I remember when I’d first moved here, and I was talking to Laura Fraley, a Carp native, describing how we’d been at “that neat little beach between the campground and the Venoco pier.”

Laura rolled her eyes at me. “Tar pits, John. It’s called tar pits.”

It’s true; I can’t even surf. Sigh.

Anyway, we met Dick (my brother-in-law) while we were there today. It was pretty muddy near the harbor seal rookery, which made walking an exercise in caution, but there was a nice group of seals, and a number of people watching them from the overlook.

salvia

I want to figure out what this plant in the foreground is. There’s a lot of it in the coastal sage scrub around here, and I really like the purple flowers. Linda thinks it’s some kind of Salvia.
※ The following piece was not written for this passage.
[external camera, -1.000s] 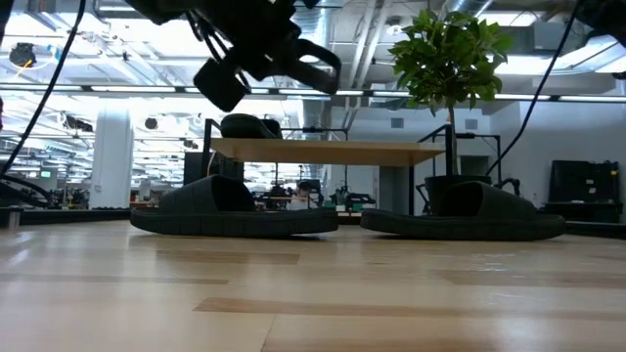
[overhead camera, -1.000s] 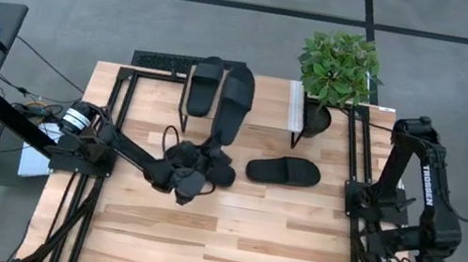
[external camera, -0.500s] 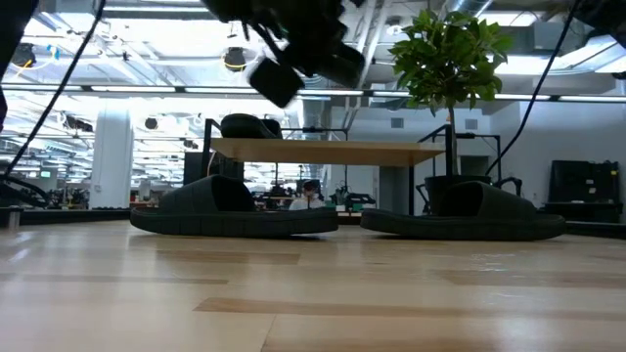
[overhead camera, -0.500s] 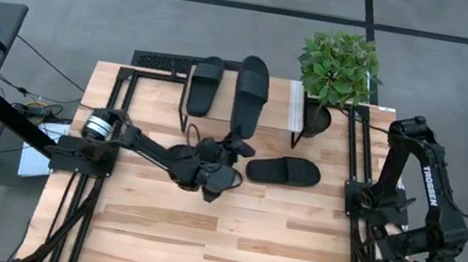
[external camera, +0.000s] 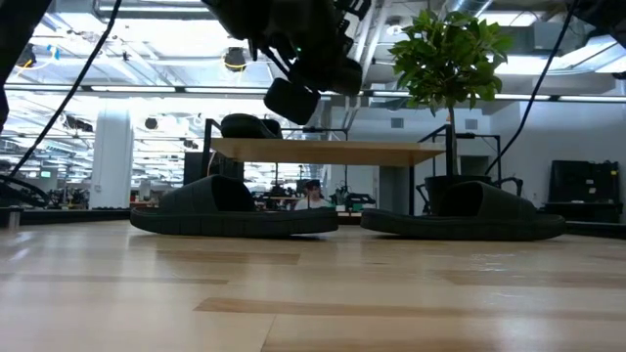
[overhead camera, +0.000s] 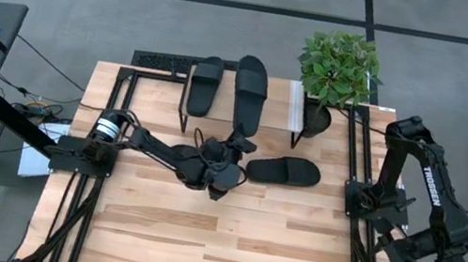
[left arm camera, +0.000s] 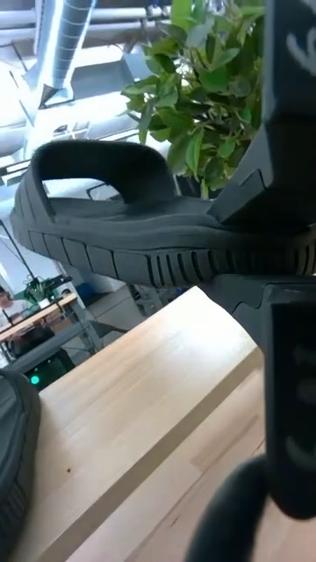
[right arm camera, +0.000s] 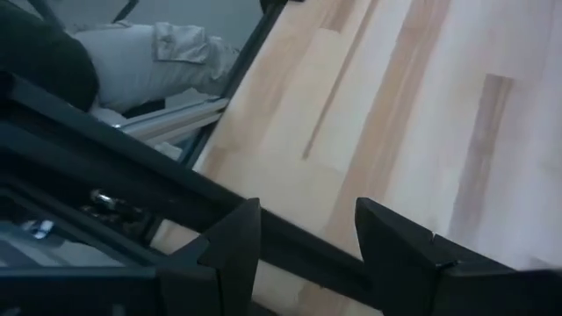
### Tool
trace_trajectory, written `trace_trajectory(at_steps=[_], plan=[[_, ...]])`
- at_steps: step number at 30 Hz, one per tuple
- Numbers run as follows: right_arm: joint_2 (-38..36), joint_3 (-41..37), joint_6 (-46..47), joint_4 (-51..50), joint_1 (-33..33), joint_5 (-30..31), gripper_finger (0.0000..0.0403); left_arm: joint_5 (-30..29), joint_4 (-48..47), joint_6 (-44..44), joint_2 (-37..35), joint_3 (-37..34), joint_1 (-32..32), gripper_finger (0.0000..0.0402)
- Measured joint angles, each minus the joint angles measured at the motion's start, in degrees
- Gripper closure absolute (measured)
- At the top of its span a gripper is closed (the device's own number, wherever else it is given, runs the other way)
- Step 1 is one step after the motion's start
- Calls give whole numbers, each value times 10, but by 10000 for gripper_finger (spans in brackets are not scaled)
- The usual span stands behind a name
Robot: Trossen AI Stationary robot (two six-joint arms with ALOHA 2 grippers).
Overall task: Pick and place slides into the shelf
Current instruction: Put the bottom black slide on the shelf
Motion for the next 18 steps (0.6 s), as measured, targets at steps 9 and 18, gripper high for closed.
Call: trace_trajectory(at_steps=[9, 18], plan=[[14, 0, 10, 39, 19, 5, 225, 1, 5, -1, -7, 0, 16, 365], [37, 2, 53, 38, 36, 16, 225, 2, 0, 5, -7, -1, 30, 365]])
Update: Maybe Purple Sage (Salvia leucophylla) or Cleveland Sage (Salvia clevelandii)?

excavation

There’s an excavation going on at the State Beach. According to the link-hostile Coastal View, there’s an early-20th-century trash dump there, which is problematic because erosion occasionally exposes things like broken bottles. So the State Park people are digging a trench to figure out how much trash is there, and what they should do with it, and as part of that they’re also checking for Chumash artifacts.

tar_pits

Linda and Dick: solving the problems of the world.

Weeding the Land Trust Parcel at the Marsh

Thursday, January 22nd, 2009

When I heard last Sunday that then-president-elect Obama was calling for the Martin Luther King holiday to be a national day of service, I suddenly remembered an email that Pat Blakeslee had forwarded to the Carpinteria Salt Marsh friends list:

From: William Abbott
Sent: Wednesday, January 14, 2009 5:04 PM
Subject: Salt Marsh restoration party: Martin Luther King Jr. Day

Hello all Salt Marsh Friends,

We have good news for Martin Luther King Jr. Day! Patagonia and the Land Trust are facilitating a restoration work party, starting at 9AM on Monday. Patagonia is sending 6 volunteers from 9 to NOON; any local Salt Marsh lovers are welcome to join in and stay for as long as they like! Bring waders, if you have any!

By William Abbot’s count, 21 volunteers showed up for the event (counting me); here’s a shot he took of us doing our weeding (that’s me in the middle):

weed_day12

Here are some of us at the end of the event (again, that’s me in the middle):

weed_day22

The best part for me was that I got to pester Andrea Adams-Morden (second from the right in that second picture) with all manner of questions about the plants we were pulling up, and the ones we were putting in. Andrea is the volunteer coordinator for the marsh docents, and knows an awful lot about the plants in the marsh.

Monday’s event was in the part of the marsh that is owned by the Land Trust for Santa Barbara County. That’s the part beyond (that is, west of) the new footbridge spanning Franklin Creek. It’s interesting to compare it to the city-owned section near Ash Avenue, where a lot of restoration work was done in the late 1990s, and where volunteers have been doing monthly weeding sessions ever since. The Land Trust parcel is weedier (in the sense of having more non-native plants), and also has some bare spots where mud gets dumped during flood-control dredging. In both ecological and aesthetic terms it’s arguably more degraded than the area along Ash Avenue. On the other hand, it’s also farther away from day-to-day human activity. It’s quieter, and wilder. It’s the part of the marsh where the (non-native, I realize, but still very cool) red foxes hang out.

On one of my first trips across the footbridge after it was opened last summer, I sat on one of the big, rounded boulders near its western end. There’s a small channel there, with a pool where egrets and herons like to fish. I sat there for a while, enjoying the solitude, and then I noticed an odd sound. It was a sort of whispering, a very low-volume series of pops and clicks, coming from the muddy margin that the low tide had exposed. It took me a second to realize what it was: The sound of hundreds of horn snails crawling through the mud.

horn_snails

The Land Trust parcel at the marsh is a work in progress. But I really like it, and it felt good to be able to help it out with some weeding.